(DATA TO EXAMINE)
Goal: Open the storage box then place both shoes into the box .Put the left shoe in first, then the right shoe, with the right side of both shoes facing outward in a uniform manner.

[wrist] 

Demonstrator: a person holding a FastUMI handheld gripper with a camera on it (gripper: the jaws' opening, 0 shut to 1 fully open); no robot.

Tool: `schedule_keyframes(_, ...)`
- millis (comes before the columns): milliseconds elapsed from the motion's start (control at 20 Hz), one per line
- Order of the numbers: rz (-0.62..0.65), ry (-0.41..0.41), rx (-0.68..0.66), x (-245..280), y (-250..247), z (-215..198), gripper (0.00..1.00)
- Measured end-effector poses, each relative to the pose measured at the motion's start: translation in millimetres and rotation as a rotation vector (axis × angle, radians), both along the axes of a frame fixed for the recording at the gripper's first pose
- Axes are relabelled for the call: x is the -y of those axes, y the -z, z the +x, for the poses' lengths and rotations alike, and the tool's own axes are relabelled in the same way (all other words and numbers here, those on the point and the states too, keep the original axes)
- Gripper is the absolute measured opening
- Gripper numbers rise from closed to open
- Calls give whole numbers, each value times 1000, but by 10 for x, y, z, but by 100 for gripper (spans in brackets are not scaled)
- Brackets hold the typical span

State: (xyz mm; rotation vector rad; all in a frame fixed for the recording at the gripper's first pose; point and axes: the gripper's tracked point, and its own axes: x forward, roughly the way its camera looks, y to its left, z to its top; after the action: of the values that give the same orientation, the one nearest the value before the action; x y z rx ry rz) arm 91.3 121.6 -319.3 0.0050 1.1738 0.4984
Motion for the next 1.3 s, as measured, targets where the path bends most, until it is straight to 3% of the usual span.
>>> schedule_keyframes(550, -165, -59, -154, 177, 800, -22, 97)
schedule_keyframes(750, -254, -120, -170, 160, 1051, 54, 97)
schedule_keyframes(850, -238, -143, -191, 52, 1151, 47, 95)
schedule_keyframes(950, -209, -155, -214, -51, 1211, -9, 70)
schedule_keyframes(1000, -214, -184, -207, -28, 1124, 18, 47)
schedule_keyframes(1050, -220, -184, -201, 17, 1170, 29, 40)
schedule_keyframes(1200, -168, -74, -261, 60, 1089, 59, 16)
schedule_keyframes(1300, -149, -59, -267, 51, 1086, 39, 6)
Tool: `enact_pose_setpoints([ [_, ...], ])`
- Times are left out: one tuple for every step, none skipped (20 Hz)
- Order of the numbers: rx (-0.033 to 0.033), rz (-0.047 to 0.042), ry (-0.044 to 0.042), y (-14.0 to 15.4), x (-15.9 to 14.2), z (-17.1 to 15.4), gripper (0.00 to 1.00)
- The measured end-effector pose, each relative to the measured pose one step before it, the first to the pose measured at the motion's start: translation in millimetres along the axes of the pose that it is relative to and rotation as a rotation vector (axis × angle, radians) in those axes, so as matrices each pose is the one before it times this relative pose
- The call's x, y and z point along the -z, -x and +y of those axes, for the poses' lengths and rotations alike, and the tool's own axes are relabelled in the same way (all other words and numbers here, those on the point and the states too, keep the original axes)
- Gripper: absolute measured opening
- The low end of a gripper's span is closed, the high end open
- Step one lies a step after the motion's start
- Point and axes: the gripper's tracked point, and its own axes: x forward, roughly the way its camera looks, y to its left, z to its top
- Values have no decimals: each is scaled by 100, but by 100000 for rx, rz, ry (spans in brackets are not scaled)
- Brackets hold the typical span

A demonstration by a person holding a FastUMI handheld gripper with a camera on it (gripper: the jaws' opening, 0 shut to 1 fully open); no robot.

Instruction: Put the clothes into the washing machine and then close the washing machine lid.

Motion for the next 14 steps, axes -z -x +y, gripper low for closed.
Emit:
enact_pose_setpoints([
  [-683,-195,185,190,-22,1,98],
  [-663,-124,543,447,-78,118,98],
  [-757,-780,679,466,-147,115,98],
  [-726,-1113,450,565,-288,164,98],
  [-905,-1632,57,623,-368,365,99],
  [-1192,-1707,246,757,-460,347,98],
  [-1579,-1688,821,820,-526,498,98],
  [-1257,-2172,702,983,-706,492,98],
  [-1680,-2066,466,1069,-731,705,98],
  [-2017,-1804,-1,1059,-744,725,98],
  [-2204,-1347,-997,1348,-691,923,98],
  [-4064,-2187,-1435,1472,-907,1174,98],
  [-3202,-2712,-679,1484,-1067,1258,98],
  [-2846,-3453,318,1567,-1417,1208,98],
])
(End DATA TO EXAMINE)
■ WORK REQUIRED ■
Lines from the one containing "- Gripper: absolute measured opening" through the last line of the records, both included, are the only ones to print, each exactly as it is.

■ FINAL ANSWER ■
- Gripper: absolute measured opening
- The low end of a gripper's span is closed, the high end open
- Step one lies a step after the motion's start
- Point and axes: the gripper's tracked point, and its own axes: x forward, roughly the way its camera looks, y to its left, z to its top
- Values have no decimals: each is scaled by 100, but by 100000 for rx, rz, ry (spans in brackets are not scaled)
- Brackets hold the typical span

A demonstration by a person holding a FastUMI handheld gripper with a camera on it (gripper: the jaws' opening, 0 shut to 1 fully open); no robot.

Instruction: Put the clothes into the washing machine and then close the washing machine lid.

Motion for the next 14 steps, axes -z -x +y, gripper low for closed.
Emit:
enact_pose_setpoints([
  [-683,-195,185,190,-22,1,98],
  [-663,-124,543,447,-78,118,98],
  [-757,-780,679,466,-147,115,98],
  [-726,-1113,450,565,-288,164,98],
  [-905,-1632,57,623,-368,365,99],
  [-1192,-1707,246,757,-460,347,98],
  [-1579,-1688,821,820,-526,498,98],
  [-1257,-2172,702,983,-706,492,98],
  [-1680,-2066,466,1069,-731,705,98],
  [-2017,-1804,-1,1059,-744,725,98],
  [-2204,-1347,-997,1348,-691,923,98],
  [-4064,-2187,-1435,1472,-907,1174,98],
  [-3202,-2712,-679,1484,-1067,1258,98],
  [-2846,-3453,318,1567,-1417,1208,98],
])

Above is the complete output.